Japan Cuts ’17: Summer Lights

It started with Alain Resnais and now another French crew has come to contemplate the tragedy of Hiroshima. Of course, Akihiro’s interest makes perfect sense, since he is a Japanese expat working for French television, but the assignment still affects him more than he expected in Jean-Gabriel Périot’s Summer Lights (trailer here), which screens during the 2017 Japan Cuts Festival of New Japanese Film in New York.

The interview Akihiro records with Mrs. Takeda is so powerful, Périot lets it play in its entirety as a twenty-minute uninterrupted prologue, before the opening credits roll. In it, she tells how her beloved mother was lost without a trace and her pretty older sister Michiko, a nurse who cared for the sick and dying, eventually succumbed to radiation sickness. Akihiro is so overwhelmed by her testimony, he abruptly leaves his crew to clear his head in Peace Memorial Park.
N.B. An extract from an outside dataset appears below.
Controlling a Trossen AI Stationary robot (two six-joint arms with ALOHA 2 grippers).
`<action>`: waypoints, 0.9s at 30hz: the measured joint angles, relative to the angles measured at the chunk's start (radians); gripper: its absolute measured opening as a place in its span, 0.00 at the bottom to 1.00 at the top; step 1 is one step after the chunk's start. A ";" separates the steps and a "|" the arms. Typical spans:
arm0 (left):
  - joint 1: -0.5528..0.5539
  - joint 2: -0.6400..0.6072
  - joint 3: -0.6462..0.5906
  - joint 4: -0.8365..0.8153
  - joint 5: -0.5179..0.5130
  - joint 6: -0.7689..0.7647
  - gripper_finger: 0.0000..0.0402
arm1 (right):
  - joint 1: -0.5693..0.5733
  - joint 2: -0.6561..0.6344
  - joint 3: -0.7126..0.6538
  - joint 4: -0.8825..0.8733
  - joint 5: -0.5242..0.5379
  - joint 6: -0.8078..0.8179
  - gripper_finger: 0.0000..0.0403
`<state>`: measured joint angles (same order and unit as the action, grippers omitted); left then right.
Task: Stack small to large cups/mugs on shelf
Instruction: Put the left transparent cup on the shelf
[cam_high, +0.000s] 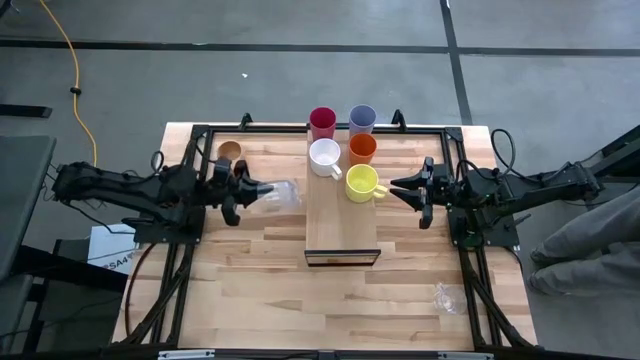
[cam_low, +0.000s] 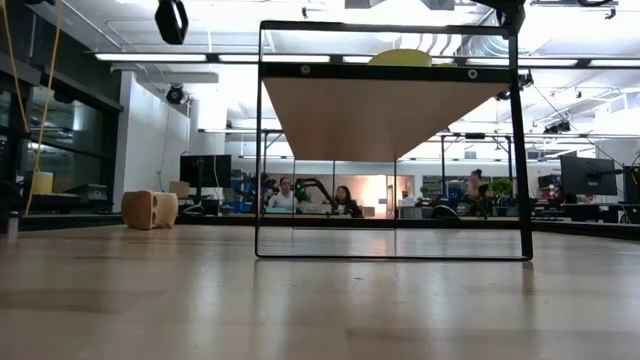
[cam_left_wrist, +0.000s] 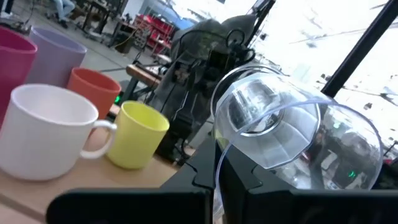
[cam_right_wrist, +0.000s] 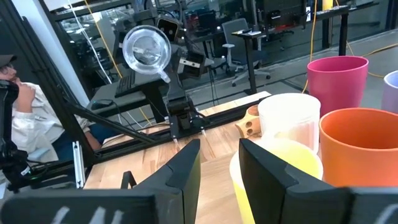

However, a rather forward woman in traditional dress seems determined to strike up a conversation with him. She is a little odd, but he finds her company inexplicably comforting. Through her, Akihiro will learn more about what the aftermath was really like. Yes, her name also happens to be Michiko, from which you can probably deduce more than Akihiro. Yet, the inevitable revelation and ultimate takeaway are portrayed in such a simple and straightforward manner, they become profoundly beautiful.

What the Takedas endured is truly heart-rending. Of course, what is missing from Lights are the atrocities of the Rape of Nanjing, the Bataan Death March, the terror-bombing of Chongqing, and the systematic enslavement of so-called “Comfort Women,” none of which was likely to end without a profound shock to rigid Imperial military hierarchy. Perhaps it would be awkward for Périot to address such points, but the truth is always more complicated than reductive peace slogans.

Regardless, Akane Tatsukawa is absolutely remarkable as the deceptively light-hearted Michiko. Appropriately, she has a fishing scene, because she reels us in and then clobbers us. Hiroto Ogi’s Akihiro initially comes across as pretty dense, but he sneaks up on the audience and crystallizes the entire film in the third act. Yet, nobody can touch the plain-spoken power and dignity of Mamako Yoneyama’s performance as Mrs. Takeda.

In a way, Summer Lights is the inverse-opposite of Kiyoshi Kurosawa’s Daguerrotype. It was shot in Japan, with an entirely Japanese cast, exploring a distinctly Japanese subject, but was helmed by a French filmmaker. Frankly, it is impossible to imagine another tandem of any nationality who could equal Tatsukawa and Yoneyama. Recommended for its remarkable cast and refreshingly humanistic perspective, Summer Lights screens tomorrow (7/23) at the Japan Society, as part of this year’s Japan Cuts.